- [EXERCISE OBJECTIVE]
Each line of the listing below must be returned exactly.

- [RECORD SET]
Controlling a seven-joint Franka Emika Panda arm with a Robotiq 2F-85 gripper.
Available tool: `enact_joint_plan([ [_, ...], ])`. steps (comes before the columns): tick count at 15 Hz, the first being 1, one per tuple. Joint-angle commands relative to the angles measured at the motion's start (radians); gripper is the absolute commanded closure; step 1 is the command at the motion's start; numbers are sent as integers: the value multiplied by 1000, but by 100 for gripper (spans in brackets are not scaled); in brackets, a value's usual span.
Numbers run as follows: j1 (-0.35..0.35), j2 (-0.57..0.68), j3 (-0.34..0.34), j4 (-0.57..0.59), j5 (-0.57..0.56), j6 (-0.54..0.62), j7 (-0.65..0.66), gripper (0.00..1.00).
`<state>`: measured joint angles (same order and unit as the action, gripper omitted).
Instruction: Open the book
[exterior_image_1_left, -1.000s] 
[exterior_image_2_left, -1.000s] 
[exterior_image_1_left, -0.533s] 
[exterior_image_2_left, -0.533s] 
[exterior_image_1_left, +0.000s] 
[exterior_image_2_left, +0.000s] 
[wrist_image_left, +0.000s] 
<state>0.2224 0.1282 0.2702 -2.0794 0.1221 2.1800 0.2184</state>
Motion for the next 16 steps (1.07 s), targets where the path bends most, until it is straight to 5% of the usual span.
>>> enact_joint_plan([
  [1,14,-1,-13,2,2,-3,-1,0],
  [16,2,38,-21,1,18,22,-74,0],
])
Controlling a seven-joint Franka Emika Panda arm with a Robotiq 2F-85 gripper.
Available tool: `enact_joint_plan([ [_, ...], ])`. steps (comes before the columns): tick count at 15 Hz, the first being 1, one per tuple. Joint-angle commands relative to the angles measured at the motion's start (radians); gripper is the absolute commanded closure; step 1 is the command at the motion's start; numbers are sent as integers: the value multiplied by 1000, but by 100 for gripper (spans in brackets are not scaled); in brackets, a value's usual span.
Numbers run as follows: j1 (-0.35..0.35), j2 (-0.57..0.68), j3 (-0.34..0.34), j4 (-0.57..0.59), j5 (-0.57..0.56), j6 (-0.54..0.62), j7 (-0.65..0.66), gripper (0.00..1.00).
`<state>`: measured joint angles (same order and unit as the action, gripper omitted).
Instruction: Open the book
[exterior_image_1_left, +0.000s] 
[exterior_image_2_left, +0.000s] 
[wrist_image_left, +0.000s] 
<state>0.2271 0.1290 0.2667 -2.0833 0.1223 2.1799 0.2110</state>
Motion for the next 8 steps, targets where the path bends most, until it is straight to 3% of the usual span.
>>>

- [SOLUTION]
Controlling a seven-joint Franka Emika Panda arm with a Robotiq 2F-85 gripper.
Available tool: `enact_joint_plan([ [_, ...], ])`. steps (comes before the columns): tick count at 15 Hz, the first being 1, one per tuple. Joint-angle commands relative to the angles measured at the motion's start (radians); gripper is the absolute commanded closure; step 1 is the command at the motion's start; numbers are sent as integers: the value multiplied by 1000, but by 100 for gripper (spans in brackets are not scaled); in brackets, a value's usual span.
Numbers run as follows: j1 (-0.35..0.35), j2 (-0.57..0.68), j3 (-0.34..0.34), j4 (-0.57..0.59), j5 (-0.57..0.56), j6 (-0.54..0.62), j7 (-0.65..0.66), gripper (0.00..1.00).
`<state>`: measured joint angles (same order and unit as the action, gripper omitted).
Instruction: Open the book
[exterior_image_1_left, -1.000s] 
[exterior_image_2_left, -1.000s] 
[exterior_image_1_left, -0.533s] 
[exterior_image_2_left, -0.533s] 
[exterior_image_1_left, +0.000s] 
[exterior_image_2_left, +0.000s] 
[wrist_image_left, +0.000s] 
<state>0.2224 0.1282 0.2702 -2.0794 0.1221 2.1800 0.2184</state>
Motion for the next 16 steps (1.07 s), targets where the path bends most, until it is straight to 5% of the usual span.
>>> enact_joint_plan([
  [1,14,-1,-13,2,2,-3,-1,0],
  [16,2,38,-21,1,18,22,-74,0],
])
Controlling a seven-joint Franka Emika Panda arm with a Robotiq 2F-85 gripper.
Available tool: `enact_joint_plan([ [_, ...], ])`. steps (comes before the columns): tick count at 15 Hz, the first being 1, one per tuple. Joint-angle commands relative to the angles measured at the motion's start (radians); gripper is the absolute commanded closure; step 1 is the command at the motion's start; numbers are sent as integers: the value multiplied by 1000, but by 100 for gripper (spans in brackets are not scaled); in brackets, a value's usual span.
Numbers run as follows: j1 (-0.35..0.35), j2 (-0.57..0.68), j3 (-0.34..0.34), j4 (-0.57..0.59), j5 (-0.57..0.56), j6 (-0.54..0.62), j7 (-0.65..0.66), gripper (0.00..1.00).
`<state>`: measured joint angles (same order and unit as the action, gripper omitted).
Instruction: Open the book
[exterior_image_1_left, +0.000s] 
[exterior_image_2_left, +0.000s] 
[wrist_image_left, +0.000s] 
<state>0.2271 0.1290 0.2667 -2.0833 0.1223 2.1799 0.2110</state>
Motion for the next 8 steps, targets where the path bends most, until it is straight to 3% of the usual span.
>>>

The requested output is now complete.